Domingo XXX del tiempo ordinario // Mt 22,34-40

En este domingo el evangelio nos habla del amor: amor a Dios -uno y trino- y amor a los semejantes. Pero, contemplando el mundo en la actualidad, y también a lo largo de la historia, parece como que estos mandamientos están un tanto olvidados, sobre todo por aquellos que tienen la capacidad de hacer mal, no sólo de manera restringida -en cuanto su alcance-, sino de manera extensa.

La afirmación que Jesús hace hoy es clara, ¡amar! Dios nos creó libres para que libremente le pudiésemos amar a Él y al prójimo. Cuando nos olvidamos de amar, y de amar de manera desinteresada como Dios nos ama, comienzan los problemas: reclamaciones, enfados, envidias, etc.

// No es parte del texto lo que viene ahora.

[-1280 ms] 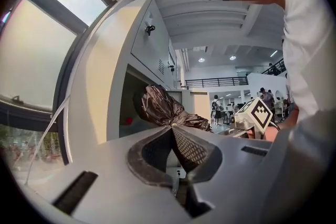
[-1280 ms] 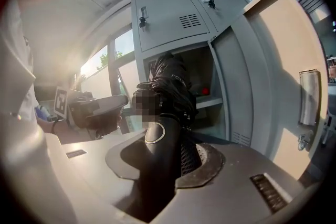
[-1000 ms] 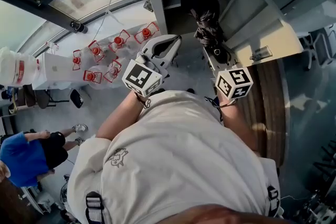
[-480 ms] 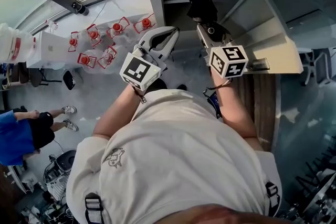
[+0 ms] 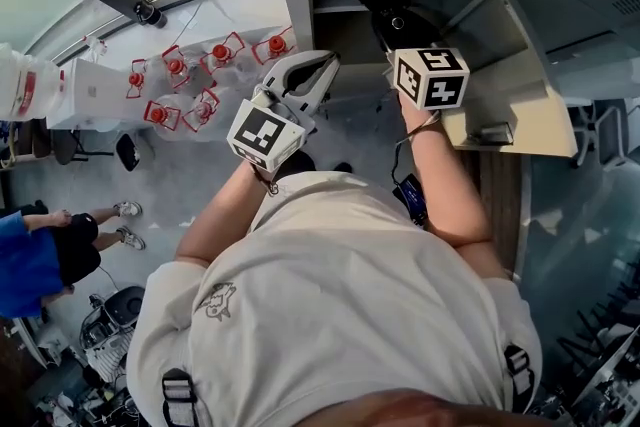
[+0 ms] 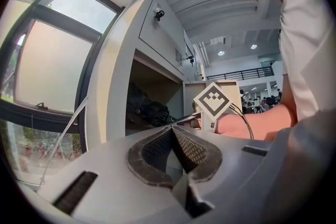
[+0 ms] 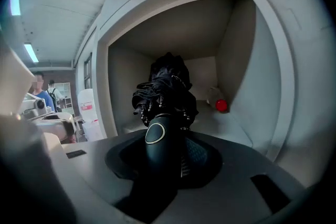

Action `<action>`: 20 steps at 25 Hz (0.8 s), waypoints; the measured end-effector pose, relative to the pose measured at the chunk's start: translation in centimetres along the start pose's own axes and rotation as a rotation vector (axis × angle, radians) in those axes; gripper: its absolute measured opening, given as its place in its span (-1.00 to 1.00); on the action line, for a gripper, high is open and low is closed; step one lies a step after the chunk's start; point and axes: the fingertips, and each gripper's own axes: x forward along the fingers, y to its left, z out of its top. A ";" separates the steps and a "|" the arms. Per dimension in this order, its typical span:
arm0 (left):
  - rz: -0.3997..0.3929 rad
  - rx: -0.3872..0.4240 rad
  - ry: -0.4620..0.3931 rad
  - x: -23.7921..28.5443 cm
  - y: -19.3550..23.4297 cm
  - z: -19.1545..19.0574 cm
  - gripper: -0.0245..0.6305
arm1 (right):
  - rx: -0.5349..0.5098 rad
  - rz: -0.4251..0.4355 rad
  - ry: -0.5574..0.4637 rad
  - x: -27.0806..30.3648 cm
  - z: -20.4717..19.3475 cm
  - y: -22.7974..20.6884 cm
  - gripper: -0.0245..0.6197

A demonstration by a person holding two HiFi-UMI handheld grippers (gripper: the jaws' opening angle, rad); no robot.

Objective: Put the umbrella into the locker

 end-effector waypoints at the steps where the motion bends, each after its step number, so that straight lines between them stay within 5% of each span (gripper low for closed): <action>1: 0.002 -0.003 -0.003 0.1 0.1 0.1 -0.89 | -0.011 -0.003 0.000 0.4 0.4 -0.2 -0.47; 20: 0.011 -0.011 0.005 0.0 1.3 -0.2 -0.89 | -0.081 -0.056 0.120 6.5 4.4 -3.9 -0.46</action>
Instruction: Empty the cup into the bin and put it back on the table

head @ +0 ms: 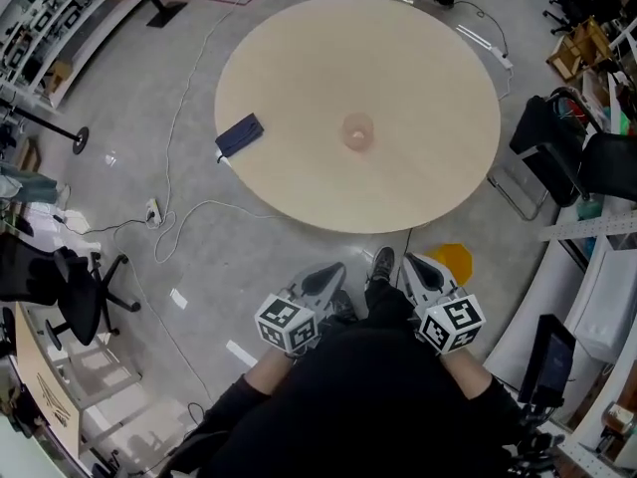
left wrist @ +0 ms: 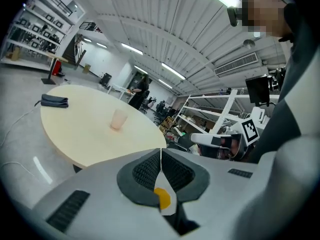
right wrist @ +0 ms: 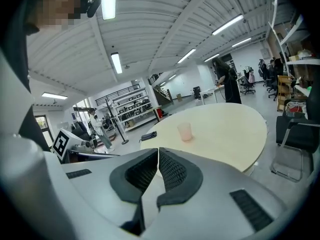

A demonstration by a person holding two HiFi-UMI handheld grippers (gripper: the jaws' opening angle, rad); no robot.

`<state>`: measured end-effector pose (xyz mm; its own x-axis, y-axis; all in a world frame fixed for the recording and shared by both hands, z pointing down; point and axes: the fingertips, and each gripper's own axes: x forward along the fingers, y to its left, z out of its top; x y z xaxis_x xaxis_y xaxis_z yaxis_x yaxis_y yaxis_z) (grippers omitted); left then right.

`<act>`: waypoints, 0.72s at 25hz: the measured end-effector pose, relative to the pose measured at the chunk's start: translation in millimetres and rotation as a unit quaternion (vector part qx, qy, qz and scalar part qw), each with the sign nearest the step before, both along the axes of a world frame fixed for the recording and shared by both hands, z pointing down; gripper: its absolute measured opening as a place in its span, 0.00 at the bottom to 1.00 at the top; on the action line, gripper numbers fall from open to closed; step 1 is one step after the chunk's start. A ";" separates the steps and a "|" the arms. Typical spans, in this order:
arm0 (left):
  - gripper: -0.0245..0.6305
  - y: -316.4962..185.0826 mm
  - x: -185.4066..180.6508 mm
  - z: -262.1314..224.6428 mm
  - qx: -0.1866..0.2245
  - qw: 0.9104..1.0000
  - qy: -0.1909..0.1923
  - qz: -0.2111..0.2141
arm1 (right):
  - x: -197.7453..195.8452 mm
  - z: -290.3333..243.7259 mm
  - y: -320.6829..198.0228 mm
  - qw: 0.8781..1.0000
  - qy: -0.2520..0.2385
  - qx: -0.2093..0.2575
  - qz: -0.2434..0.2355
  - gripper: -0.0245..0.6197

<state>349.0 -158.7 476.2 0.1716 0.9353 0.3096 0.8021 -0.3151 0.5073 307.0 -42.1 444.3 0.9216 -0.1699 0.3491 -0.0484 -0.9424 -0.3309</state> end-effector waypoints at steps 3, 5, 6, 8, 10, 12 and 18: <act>0.07 23.1 19.4 -3.1 0.005 1.000 0.008 -0.006 | 29.2 1.8 24.5 1.000 0.009 0.010 -0.006 0.06; 0.07 43.7 32.1 -3.9 0.009 1.000 0.010 -0.010 | 47.9 1.0 45.8 1.000 0.017 0.014 -0.008 0.06; 0.07 54.9 38.7 -4.6 0.011 1.000 0.010 -0.012 | 56.9 -0.6 57.5 1.000 0.024 0.016 -0.009 0.06; 0.07 75.8 52.8 -7.6 0.013 1.000 0.015 -0.018 | 74.8 -3.0 79.5 0.999 0.034 0.020 -0.013 0.06; 0.07 93.8 69.3 -12.3 0.015 0.999 0.025 -0.026 | 93.8 -2.5 98.3 0.999 0.038 0.025 -0.019 0.06; 0.07 113.3 85.3 -15.0 0.022 0.999 0.035 -0.035 | 111.9 0.3 117.2 0.998 0.037 0.032 -0.031 0.06; 0.07 143.4 109.5 -15.0 0.043 0.996 0.045 -0.058 | 142.7 8.9 147.2 0.997 0.026 0.039 -0.063 0.06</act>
<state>458.6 -15.3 461.3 0.3074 0.8783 0.3661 0.7994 -0.4471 0.4013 449.8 105.1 453.2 0.9080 -0.3096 0.2822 -0.1830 -0.8991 -0.3977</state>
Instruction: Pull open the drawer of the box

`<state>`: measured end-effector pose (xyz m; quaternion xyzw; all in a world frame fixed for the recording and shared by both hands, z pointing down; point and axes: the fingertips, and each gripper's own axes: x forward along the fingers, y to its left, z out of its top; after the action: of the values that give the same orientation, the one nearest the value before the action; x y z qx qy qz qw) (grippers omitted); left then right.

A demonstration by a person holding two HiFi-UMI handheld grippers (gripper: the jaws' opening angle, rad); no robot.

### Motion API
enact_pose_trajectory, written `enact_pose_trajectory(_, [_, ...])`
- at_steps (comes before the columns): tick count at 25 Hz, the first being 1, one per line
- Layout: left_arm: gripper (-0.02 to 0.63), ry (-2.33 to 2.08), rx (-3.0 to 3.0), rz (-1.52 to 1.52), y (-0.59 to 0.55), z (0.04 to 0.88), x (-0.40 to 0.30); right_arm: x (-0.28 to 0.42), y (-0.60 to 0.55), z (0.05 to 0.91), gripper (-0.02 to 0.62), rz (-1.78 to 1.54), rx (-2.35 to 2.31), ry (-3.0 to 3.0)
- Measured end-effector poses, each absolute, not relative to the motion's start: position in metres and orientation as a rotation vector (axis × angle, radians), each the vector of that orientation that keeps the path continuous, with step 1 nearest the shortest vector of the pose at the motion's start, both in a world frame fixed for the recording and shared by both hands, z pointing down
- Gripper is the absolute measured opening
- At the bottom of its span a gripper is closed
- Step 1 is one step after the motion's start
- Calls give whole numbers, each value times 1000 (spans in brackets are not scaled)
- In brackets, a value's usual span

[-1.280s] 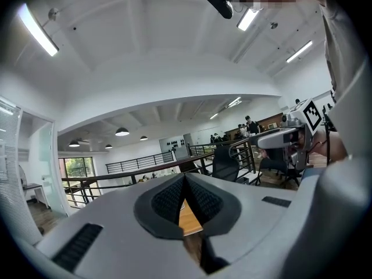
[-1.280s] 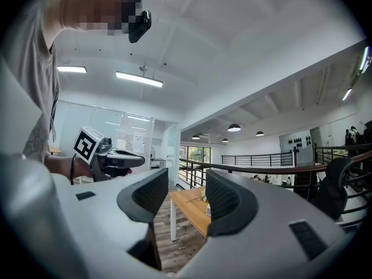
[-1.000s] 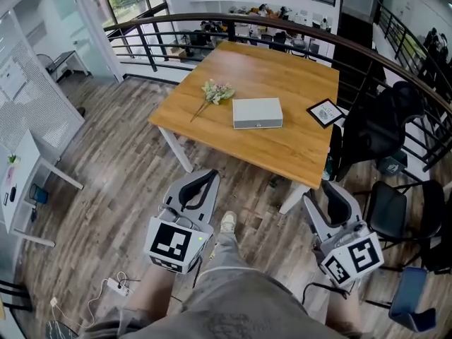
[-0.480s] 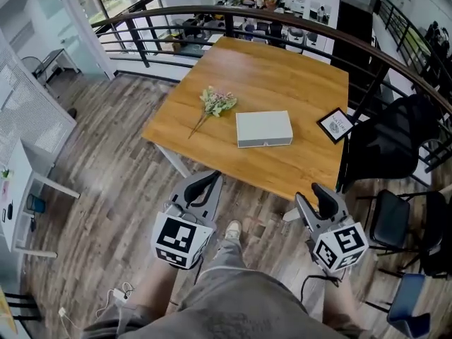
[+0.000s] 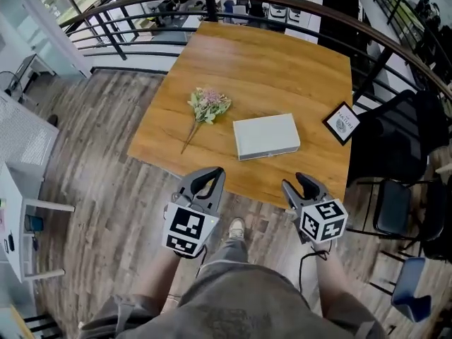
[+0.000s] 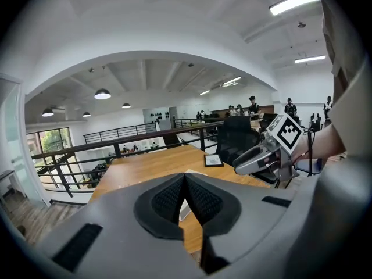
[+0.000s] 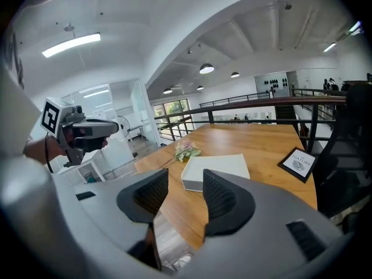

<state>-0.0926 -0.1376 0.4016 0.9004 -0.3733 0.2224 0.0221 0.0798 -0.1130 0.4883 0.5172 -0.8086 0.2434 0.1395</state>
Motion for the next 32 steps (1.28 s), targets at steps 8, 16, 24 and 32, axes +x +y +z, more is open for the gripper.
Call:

Amar al Señor, nuestro Dios, con todo el corazón, con todo nuestro ser, es avivar en nosotros el deseo de adherirnos a su voluntad y cooperar con la construcción de su reino aquí en la tierra. Eso conlleva amar a nuestros semejantes, por esta razón Jesús le recuerda al fariseo que el segundo mandamiento en importancia y que, es semejante al primero, es el amor al prójimo. Pues, no es posible amar a Dios y querer hacer su voluntad sin llevar a término la “fraternidad existencial” en lenguaje de Alfredo. Recordemos aquello que nos decía San Juan: Dices que amas a Dios a quien no ves, pero no amas a tu hermano a quien sí ves, ¡hipócrita!

La práctica evangelizadora de Jesús nos invita a los bautizados a vivir nuestro sacerdocio bautismal y humanizar nuestra sociedad (hacer presente el reino de Dios) en todos los órdenes de nuestra existencia y a todos los niveles. Pues, la humanización es parte esencial de la fe y de la identidad cristiana que se desprende del Evangelio.

Nuestro mundo necesita personas que humanicen este mundo y ayuden a estas generaciones, y a las futuras, a creer en el amor, pues difícilmente puede haber un futuro esperanzador si se pierde la fe en el Amor.

Dios se humanizó para divinizar a la humanidad ¡AMEMOS!